TO DO: With the pictures left out, restate exactly the part below that opens with the line containing "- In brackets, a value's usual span" and closes with the line containing "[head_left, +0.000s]".

Dataset excerpts:
+ + +
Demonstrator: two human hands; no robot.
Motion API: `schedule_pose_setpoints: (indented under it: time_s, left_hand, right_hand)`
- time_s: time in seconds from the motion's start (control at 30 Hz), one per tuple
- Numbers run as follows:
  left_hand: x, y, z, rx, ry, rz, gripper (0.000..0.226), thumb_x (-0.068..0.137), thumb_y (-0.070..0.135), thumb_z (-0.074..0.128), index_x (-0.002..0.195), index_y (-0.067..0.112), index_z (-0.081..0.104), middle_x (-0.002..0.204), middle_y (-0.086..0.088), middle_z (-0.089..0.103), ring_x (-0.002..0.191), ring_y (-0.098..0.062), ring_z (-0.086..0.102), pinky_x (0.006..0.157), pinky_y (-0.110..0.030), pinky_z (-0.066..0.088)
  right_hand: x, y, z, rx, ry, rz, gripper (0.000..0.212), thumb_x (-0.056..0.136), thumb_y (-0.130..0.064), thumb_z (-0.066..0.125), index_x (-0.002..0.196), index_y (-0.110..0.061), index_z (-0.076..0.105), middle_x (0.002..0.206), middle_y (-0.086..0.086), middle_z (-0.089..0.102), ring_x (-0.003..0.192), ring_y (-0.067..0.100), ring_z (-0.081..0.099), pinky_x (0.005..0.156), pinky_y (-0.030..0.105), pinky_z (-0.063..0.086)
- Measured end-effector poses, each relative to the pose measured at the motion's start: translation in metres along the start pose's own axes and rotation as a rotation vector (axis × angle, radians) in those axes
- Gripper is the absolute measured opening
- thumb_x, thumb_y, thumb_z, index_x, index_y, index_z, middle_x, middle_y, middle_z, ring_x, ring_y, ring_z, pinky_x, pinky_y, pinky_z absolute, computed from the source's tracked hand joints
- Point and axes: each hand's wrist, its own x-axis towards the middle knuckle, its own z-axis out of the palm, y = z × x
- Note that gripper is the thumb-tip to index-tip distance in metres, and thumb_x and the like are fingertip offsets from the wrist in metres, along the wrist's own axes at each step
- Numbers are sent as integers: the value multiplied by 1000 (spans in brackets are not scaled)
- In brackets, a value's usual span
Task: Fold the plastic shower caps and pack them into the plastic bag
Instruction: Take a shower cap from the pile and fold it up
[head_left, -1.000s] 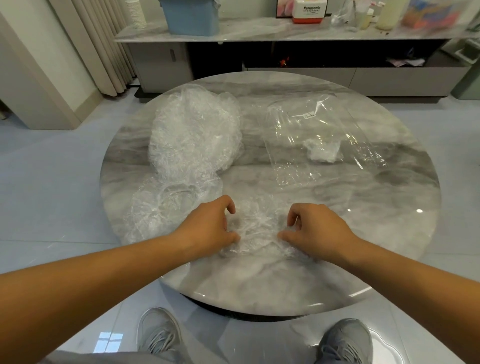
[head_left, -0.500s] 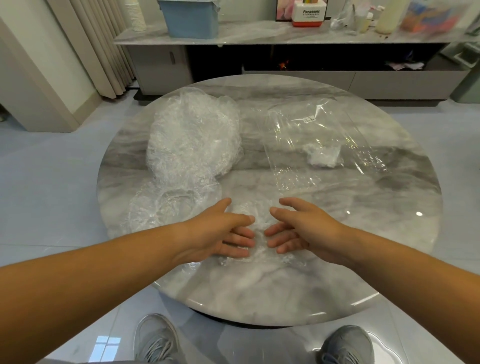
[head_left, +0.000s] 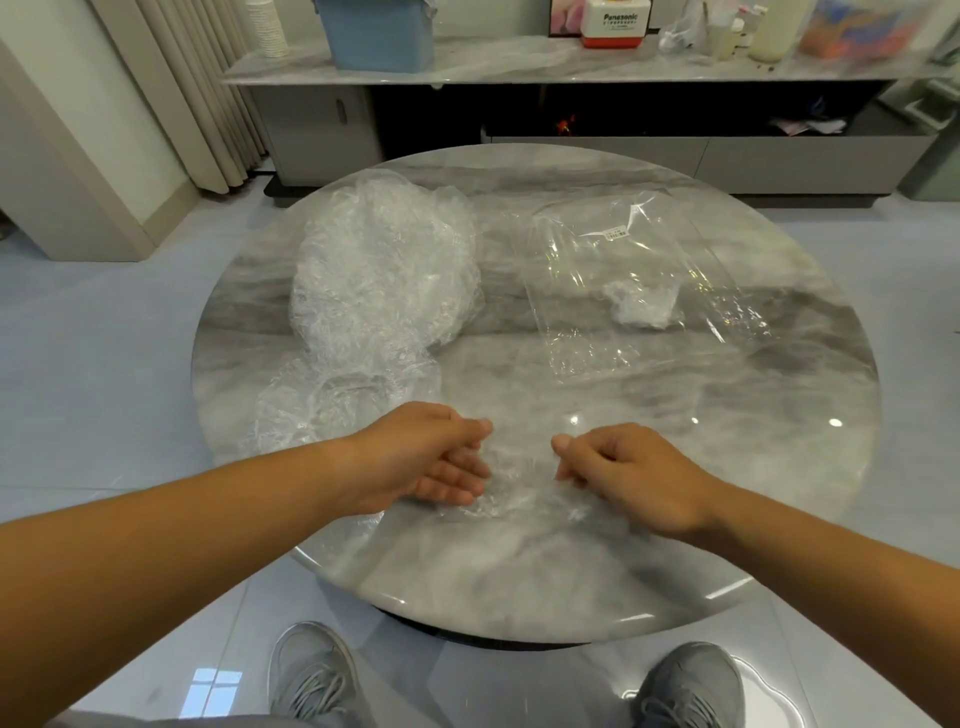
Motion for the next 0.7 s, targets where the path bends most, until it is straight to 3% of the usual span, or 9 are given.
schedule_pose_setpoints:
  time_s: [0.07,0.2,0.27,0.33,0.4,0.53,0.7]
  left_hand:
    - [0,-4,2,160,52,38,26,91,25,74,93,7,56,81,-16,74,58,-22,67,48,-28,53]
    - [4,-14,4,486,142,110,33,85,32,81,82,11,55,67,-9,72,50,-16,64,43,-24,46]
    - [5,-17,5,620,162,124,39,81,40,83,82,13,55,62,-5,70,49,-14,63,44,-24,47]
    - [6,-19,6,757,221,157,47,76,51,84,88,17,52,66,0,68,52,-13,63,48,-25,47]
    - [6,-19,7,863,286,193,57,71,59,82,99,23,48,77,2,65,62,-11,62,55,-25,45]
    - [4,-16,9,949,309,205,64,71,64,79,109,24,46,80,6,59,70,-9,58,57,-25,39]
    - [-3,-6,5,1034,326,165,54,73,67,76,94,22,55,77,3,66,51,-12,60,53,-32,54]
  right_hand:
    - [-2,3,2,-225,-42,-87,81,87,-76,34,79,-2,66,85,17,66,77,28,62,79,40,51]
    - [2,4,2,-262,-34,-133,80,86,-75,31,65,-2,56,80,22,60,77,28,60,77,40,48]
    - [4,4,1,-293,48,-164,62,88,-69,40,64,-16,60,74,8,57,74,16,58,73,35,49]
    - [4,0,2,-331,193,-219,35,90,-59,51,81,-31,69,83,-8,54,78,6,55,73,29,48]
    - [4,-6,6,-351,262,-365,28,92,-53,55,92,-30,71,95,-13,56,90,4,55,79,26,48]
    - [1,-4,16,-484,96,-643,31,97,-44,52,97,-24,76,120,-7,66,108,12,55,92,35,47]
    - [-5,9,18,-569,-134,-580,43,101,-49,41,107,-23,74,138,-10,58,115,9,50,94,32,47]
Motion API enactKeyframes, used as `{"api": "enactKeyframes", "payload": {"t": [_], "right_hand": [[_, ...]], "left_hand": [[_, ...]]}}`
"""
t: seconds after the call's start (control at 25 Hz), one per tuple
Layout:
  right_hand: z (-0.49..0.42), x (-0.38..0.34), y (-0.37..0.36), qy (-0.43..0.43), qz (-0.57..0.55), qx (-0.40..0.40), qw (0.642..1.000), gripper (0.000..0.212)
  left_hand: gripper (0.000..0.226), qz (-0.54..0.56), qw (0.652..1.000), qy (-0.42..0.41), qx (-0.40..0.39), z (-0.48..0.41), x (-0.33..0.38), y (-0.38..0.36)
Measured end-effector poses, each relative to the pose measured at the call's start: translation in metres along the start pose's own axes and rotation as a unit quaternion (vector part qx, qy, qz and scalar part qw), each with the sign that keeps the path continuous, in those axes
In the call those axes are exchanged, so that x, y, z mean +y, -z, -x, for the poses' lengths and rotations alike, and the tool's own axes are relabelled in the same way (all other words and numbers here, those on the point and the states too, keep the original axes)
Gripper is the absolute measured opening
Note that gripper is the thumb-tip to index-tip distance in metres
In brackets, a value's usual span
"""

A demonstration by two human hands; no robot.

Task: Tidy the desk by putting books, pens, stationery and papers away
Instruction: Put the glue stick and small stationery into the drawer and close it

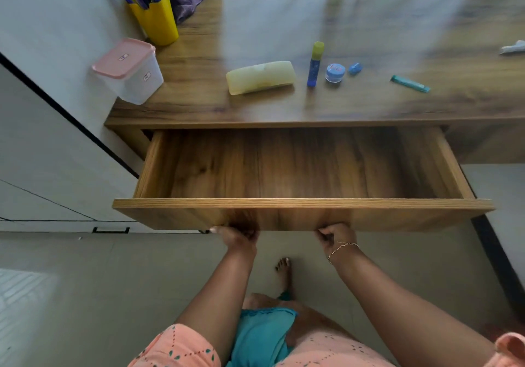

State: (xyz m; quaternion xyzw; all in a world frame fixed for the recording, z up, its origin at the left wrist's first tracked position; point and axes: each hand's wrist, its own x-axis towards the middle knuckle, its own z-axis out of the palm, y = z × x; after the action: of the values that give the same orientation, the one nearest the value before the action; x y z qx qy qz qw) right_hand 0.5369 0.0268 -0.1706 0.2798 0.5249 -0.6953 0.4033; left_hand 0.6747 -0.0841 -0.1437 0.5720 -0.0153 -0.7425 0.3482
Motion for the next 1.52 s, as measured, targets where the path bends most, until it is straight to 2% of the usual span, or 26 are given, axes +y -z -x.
{"api": "enactKeyframes", "payload": {"t": [0.48, 0.56, 0.64, 0.68, 0.72, 0.76, 0.8, 0.84, 0.88, 0.92, 0.96, 1.0, 1.04, 1.12, 1.16, 1.2, 1.24, 1.32, 1.36, 1.44, 1.48, 1.52], "right_hand": [[0.057, 0.042, 0.074, -0.032, 0.007, 0.011, 0.999, 0.033], [0.060, 0.044, 0.076, -0.033, 0.017, 0.004, 0.999, 0.031], [0.063, 0.042, 0.078, -0.031, 0.036, 0.000, 0.999, 0.029], [0.067, 0.040, 0.079, -0.028, 0.050, -0.001, 0.998, 0.027], [0.071, 0.037, 0.081, -0.025, 0.065, 0.000, 0.998, 0.025], [0.077, 0.035, 0.083, -0.025, 0.082, 0.004, 0.996, 0.022], [0.085, 0.032, 0.084, -0.020, 0.098, 0.010, 0.995, 0.020], [0.093, 0.031, 0.085, -0.005, 0.110, 0.016, 0.994, 0.020], [0.102, 0.030, 0.085, 0.018, 0.121, 0.019, 0.992, 0.020], [0.113, 0.028, 0.084, 0.040, 0.134, 0.017, 0.990, 0.020], [0.126, 0.026, 0.082, 0.061, 0.155, 0.004, 0.986, 0.020], [0.141, 0.023, 0.079, 0.081, 0.179, -0.017, 0.980, 0.019], [0.155, 0.020, 0.076, 0.100, 0.200, -0.046, 0.974, 0.018], [0.181, 0.012, 0.070, 0.157, 0.238, -0.108, 0.952, 0.026], [0.190, 0.010, 0.069, 0.219, 0.273, -0.129, 0.928, 0.026], [0.197, 0.008, 0.067, 0.303, 0.330, -0.133, 0.884, 0.026], [0.201, 0.007, 0.066, 0.395, 0.398, -0.123, 0.819, 0.027], [0.195, 0.004, 0.062, 0.556, 0.522, -0.084, 0.641, 0.019], [0.189, 0.004, 0.059, 0.575, 0.591, -0.083, 0.560, 0.029], [0.172, 0.007, 0.058, 0.540, 0.714, -0.073, 0.439, 0.070], [0.165, 0.008, 0.060, 0.527, 0.754, -0.058, 0.388, 0.081], [0.162, 0.009, 0.063, 0.510, 0.783, -0.052, 0.352, 0.084]], "left_hand": [[0.068, -0.022, 0.999, 0.045, 0.002, 0.047, -0.016, 0.089], [0.064, -0.067, 0.997, 0.043, 0.000, 0.054, -0.016, 0.093], [0.045, -0.200, 0.979, 0.035, 0.008, 0.065, -0.019, 0.099], [0.037, -0.309, 0.951, 0.027, -0.004, 0.075, -0.021, 0.103], [0.033, -0.441, 0.897, 0.005, -0.038, 0.088, -0.022, 0.106], [0.030, -0.569, 0.817, -0.040, -0.091, 0.101, -0.022, 0.108], [0.026, -0.672, 0.716, -0.114, -0.151, 0.112, -0.023, 0.109], [0.023, -0.747, 0.592, -0.222, -0.206, 0.120, -0.023, 0.110], [0.021, -0.778, 0.457, -0.355, -0.244, 0.128, -0.021, 0.110], [0.020, -0.771, 0.337, -0.472, -0.264, 0.133, -0.019, 0.108], [0.021, -0.740, 0.250, -0.565, -0.267, 0.136, -0.016, 0.104], [0.023, -0.704, 0.203, -0.630, -0.257, 0.135, -0.011, 0.099], [0.024, -0.680, 0.192, -0.666, -0.240, 0.134, -0.005, 0.093], [0.027, -0.665, 0.212, -0.687, -0.201, 0.128, 0.010, 0.080], [0.030, -0.675, 0.228, -0.679, -0.179, 0.126, 0.018, 0.074], [0.035, -0.700, 0.245, -0.652, -0.157, 0.122, 0.026, 0.069], [0.041, -0.737, 0.260, -0.610, -0.135, 0.120, 0.034, 0.063], [0.052, -0.815, 0.287, -0.489, -0.119, 0.116, 0.044, 0.057], [0.056, -0.843, 0.290, -0.434, -0.126, 0.114, 0.047, 0.055], [0.062, -0.870, 0.288, -0.374, -0.140, 0.117, 0.048, 0.053], [0.064, -0.874, 0.287, -0.363, -0.145, 0.118, 0.047, 0.053], [0.065, -0.878, 0.285, -0.356, -0.148, 0.118, 0.046, 0.053]]}}
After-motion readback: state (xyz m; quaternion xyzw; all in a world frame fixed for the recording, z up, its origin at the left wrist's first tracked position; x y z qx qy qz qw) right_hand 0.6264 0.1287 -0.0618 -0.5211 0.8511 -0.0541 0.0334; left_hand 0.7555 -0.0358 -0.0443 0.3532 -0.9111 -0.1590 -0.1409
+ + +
EXERCISE ANSWER:
- In brackets, a value's usual span
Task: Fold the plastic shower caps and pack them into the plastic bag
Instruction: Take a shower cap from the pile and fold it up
[head_left, -1.000s] 
[head_left, -0.500s] 
[head_left, +0.000s] 

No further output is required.